After sheepishly accepting price increases for the past year, polyethylene resin processors have turned into wolves. Like a wolf pack smelling blood, PE buyers seized on the lack of unity in a price increase announced for March 1, and snapped up resins sold by producers who did not participate in the price increase and processors seeking to trim inventories.
Their shrewd shopping delayed the increase by 30 days.
A combination of market conditions favored buyers' positions in the past few weeks, yet resin makers say the market will turn in April, again bolstering prices and making the wolf pack a flock of sheep.
``There was a general sense that this price increase had difficulties from the beginning due to a lack of unity on the part of the sellers,'' Rob Harvan, an industry consultant with the Houston firm Bonner & Moore Associates Inc., said in a telephone interview March 7.
``Processors were just waiting for any reasonable chance to get a break in this market,'' he said.
Harvan does not believe that the PE industry acts monolithically, but he noted that the priceincreases that buffeted the industry in the past 15 months were supported by all of the major producers.
While many producers announced an increase for March 1, Phillips 66 Co. of Bartlesville, Okla., adopted a wait-and-see attitude, and Quantum Chemical Co. of Cincinnati announced increases of 3 cents per pound for March 15 for its low and linear low density PE. Dow Chemical Co. of Midland, Mich., announced it would increase prices by 5 cents per pound March 1, while Exxon Chemical Co. of Houston announced a 3 cent-per-pound increase for March 1. Other producers made similar announcements.
Phillips makes high density PE for which many producers wereseeking a 3 cent-per-pound increase. Meanwhile, Quantum produces a wide line of high, low and linear low density PE, and did not seek an increase for its high density products.

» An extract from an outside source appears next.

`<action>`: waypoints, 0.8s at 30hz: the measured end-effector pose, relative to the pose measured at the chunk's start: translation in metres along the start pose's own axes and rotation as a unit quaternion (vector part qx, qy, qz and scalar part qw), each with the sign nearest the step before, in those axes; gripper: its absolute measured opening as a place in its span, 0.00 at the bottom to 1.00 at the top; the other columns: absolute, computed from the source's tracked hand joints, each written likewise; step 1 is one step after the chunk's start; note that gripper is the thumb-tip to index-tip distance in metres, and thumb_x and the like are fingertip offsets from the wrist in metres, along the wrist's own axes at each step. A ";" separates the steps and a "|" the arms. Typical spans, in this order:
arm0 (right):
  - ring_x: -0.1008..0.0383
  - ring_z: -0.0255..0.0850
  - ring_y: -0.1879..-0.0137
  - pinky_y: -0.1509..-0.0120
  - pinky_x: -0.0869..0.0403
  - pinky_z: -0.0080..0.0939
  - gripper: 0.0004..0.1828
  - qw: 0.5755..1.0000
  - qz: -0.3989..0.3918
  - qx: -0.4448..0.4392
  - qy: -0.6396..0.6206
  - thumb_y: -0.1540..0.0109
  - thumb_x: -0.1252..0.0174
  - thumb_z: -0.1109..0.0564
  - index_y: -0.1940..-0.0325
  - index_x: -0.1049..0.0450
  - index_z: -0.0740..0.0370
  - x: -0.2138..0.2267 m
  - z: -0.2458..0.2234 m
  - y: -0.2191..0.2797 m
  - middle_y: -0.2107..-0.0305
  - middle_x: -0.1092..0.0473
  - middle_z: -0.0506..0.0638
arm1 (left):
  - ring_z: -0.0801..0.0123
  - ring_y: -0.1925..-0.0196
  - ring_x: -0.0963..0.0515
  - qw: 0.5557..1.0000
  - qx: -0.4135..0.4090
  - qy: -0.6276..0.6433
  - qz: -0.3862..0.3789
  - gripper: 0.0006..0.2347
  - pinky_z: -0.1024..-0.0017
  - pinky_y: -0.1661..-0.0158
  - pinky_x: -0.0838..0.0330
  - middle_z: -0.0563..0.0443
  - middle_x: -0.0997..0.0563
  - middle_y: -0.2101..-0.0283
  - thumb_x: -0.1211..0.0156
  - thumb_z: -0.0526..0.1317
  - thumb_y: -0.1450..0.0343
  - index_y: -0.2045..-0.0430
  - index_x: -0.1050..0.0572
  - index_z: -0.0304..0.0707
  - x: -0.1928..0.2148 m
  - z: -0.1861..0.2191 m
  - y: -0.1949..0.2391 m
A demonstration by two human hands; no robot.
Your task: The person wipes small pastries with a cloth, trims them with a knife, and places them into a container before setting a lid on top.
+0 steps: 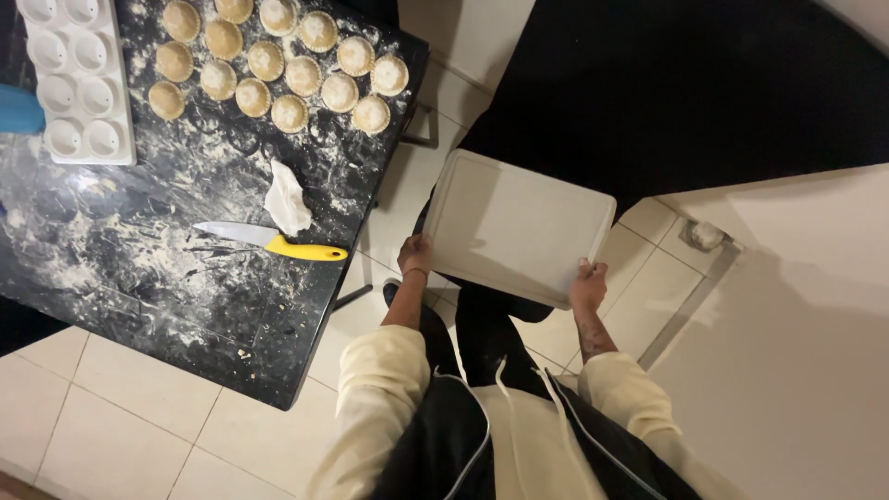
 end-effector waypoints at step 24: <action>0.44 0.63 0.26 0.22 0.43 0.60 0.30 0.853 -0.018 0.508 -0.123 0.30 0.44 0.53 0.28 0.43 0.71 -0.017 -0.252 0.169 0.32 0.43 0.67 | 0.59 0.51 0.17 0.923 -0.309 0.211 0.088 0.12 0.66 0.49 0.25 0.44 0.19 0.50 0.44 0.38 0.26 0.49 0.23 0.34 0.144 0.129 0.181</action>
Point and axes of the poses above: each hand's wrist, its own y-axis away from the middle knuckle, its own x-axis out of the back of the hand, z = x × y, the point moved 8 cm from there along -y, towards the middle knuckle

It was Phillips and Quantum that were seen as having undermined the price increase.
``Processors now are acting as if their backs are against the wall,'' Harvan said, noting that some are having trouble passing increases on to their customers.
Also, Harvan said processors perceive that the crisis in ethylene supply is over with the addition of ethylene production capacity by Dow Chemical Co. and Exxon Chemical Co. and others.
Another industry consultant, who spoke on the condition that his name not be used, said he believes the lack of unity among suppliers and the perception that the crisis in ethylene production is over, combined with a lull in demand and high interest rates, encouraged processors to reduce resin inventories.
``Processors are carrying inventory today at 9 percent interest rates rather than the 6 percent interest rates they saw last year. It just makes sense [to reduce inventories],'' the consultant said.
None of the consultants or executives contacted last week said they believed price increases for PE would be canceled.
Phillips announced March 8 that it would increase its HDPE prices by 2 cents per pound, effective April 15. Meanwhile, Quantum - which had delayed its increase for LDPE and LLDPE - announced an HDPE increase of 3 cents, set for April 3.
Tim Roberts, business planning supervisor for PE for Phillips, said Phillips based its price increase directly on the 2 cent-per-pound increase it saw for ethylene in the first quarter.
Another industry executive who did not want his name used noted that ethylene is expected to remain in tight supply through this year.
The current ethylene inventory is at 75 percent of historic levels, at 1.1 billion pounds - about a nine-day supply. The industry prefers to have a 15-day supply to maintain flexibility in case of an outage, he said.
``The key here is the ethylene supply. Ethylene is not yet abundant and, until it is, there will be further price increases for it and a price increase for PE is just a pass-through,'' the executive said.
Separately, polypropylene producers and polystyrene producers put price increases into effect March 1, and producers of PET resins announced price increases for April 1.
In PP, PS and PET, producers cited continued tightness of their raw materials and continued high demand as reasons for the price increases.